Artigo 7.° - O Serviço de Cinema manterá em
cada Delegacia Regional de Polícia, um Fiscal ao qual estará
afeta a fiscalização dos cinemas e salas de
exibição localizadas na Região.
§ 1.° - A êsses
servidores serão, também, atribuídas
funções de fiscalização pertinentes às
demais diversões públicas.
§ 2.° - Os Fiscais
lotados nas Delegacias Regionais ficarão subordinados:
administrativamente, aos Delegados Regionais; no pertinente aos cinemas
e salas de exibição, ao Serviço de Cinema, e, no
que respeita às outras diversões em geral,
receberão orientação direta dos demais
órgãos da Divisão, na forma do § 3.° do
art. 1.° do Decreto n. 26.673, de 8-3-57.
Artigo 8.° - Os
"borderaux" a que se refere a alínea "d" do artigo 4.°, do
Decreto Federal n. 30.179, de 19-11-51, deverão ser entregues
pelos responsáveis dos cinemas ou salas de
exibição, meia hora - no máximo antes do
término da última sessão do dia, à
autoridade policial de serviço no estabelecimento.
Parágrafo único - As
autoridades policiais a que se refere o artigo, farão entrega do
"borderaux", até às 12 horas do dia seguinte, na Capital, ao
Serviço de Cinema, em Santos, à Secção de
Diversões Públicas e no interior do Estado, às
autoridades policiais, que o remeterão, incontinenti, ao Fiscal
do S. C. da Delegacia Regional.
Artigo 9.º - Qualquer
infringência às normas legais que amparam o cinema nacional
será levada imediatamente ao conhecimento da Comissão
Estadual de Cinema e dará lugar à suspensão das
atividades do cinema ou sala de exibição
responsável, que não poderá obter visto de
programação enquanto não regularizar sua
situação perante o Serviço de Cinema.
Artigo 10 - O Serviço de Cinema realizará rigorosa
sindicância, independentemente da justificação de
motivos apresentada pelo interessado, toda vez que ocorrer a
hipótese configurada no artigo 2.º do Decreto Federal n.
30.179, de 19-11-51.
Artigo 11 - O Serviço de Cinema adotará para seu
uso, entre outros impressos, fichas de contrôle, cujos modelos
serão publicados em anexo, com êste decreto.
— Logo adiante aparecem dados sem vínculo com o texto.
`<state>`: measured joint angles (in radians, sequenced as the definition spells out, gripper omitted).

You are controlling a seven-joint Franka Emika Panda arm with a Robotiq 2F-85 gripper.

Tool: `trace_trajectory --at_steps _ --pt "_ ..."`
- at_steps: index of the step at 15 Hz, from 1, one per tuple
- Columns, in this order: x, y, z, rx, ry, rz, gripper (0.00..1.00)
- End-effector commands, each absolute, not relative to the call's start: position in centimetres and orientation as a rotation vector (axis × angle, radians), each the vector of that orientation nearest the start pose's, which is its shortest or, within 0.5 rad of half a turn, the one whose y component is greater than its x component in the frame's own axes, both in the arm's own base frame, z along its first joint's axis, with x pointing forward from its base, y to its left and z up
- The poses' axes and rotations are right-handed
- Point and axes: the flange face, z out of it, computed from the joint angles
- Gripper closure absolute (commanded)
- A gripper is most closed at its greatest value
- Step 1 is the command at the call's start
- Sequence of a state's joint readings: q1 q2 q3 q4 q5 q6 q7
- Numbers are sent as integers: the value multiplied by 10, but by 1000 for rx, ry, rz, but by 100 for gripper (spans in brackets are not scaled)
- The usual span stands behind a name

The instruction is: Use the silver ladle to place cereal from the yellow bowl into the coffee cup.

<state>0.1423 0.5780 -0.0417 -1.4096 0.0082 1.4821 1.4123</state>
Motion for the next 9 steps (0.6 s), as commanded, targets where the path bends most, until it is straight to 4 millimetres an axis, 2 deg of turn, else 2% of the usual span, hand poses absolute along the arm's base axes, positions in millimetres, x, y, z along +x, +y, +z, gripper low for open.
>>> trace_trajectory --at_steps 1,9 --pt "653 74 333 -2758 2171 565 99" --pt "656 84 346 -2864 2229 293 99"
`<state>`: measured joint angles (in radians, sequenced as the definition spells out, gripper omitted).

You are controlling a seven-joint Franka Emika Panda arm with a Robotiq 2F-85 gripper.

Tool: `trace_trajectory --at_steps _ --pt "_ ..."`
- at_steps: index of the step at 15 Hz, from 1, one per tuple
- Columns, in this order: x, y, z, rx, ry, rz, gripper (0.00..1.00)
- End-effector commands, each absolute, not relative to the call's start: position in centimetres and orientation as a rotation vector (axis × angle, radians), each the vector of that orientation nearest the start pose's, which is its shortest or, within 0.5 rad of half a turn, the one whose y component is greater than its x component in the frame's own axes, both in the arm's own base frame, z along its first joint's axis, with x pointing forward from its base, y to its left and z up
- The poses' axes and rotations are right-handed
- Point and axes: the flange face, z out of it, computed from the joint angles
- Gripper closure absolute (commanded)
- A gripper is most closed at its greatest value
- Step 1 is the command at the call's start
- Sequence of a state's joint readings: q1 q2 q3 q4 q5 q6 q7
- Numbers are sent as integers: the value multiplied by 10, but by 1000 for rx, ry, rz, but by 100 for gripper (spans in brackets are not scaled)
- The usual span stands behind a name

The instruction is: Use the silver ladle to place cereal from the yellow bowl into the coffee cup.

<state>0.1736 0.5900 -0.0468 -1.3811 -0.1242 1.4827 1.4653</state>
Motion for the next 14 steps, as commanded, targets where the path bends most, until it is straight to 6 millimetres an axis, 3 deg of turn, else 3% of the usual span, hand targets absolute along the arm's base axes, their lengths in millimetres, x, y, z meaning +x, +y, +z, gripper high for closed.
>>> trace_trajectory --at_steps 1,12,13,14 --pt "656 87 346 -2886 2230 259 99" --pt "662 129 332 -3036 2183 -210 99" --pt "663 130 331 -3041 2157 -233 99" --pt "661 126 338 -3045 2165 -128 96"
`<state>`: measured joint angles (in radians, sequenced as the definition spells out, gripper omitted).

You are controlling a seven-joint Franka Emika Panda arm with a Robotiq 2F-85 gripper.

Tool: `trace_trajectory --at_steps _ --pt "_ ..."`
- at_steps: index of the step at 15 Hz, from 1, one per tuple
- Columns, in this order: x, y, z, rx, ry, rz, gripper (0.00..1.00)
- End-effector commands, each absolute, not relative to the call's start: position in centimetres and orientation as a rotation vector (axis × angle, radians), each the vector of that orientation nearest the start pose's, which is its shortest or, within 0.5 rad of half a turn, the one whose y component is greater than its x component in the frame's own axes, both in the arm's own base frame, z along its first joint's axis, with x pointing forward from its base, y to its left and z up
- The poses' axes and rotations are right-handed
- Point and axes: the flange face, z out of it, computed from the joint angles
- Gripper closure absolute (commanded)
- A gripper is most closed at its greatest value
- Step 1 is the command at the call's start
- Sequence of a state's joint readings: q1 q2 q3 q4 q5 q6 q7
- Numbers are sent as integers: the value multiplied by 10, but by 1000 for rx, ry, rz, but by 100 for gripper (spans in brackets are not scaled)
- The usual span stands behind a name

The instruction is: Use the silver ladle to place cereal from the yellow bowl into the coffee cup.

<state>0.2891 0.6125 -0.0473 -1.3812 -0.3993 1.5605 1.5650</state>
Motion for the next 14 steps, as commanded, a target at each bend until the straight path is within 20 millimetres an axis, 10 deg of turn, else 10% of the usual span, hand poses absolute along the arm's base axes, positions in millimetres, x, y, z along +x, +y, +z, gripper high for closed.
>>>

Artigo 12 - A Secretaria da Segurança Pública
fornecerá a Divisão de Diversões Publicas os meios
materiais necessários à instalação e
funcionamento do Serviço de Cinema, inclusive viaturas.
Artigo 13 - Êste decreto entrará em vigor na data de sua publicação.
Artigo 14 - Revogam-se as disposições em contrário.
Palácio do Govêrno do Estado de São Paulo, em 1.º de março de 1958.
JÂNIO QUADROS
Carlos Eugênio Bittencourt Fonseca
Publicado na Diretoria Geral da Secretaria de Estado dos Negócios do Govêrno, em 1.º de março de 1958.
Carlos de Albuquerque Seiffarth - Diretor Geral.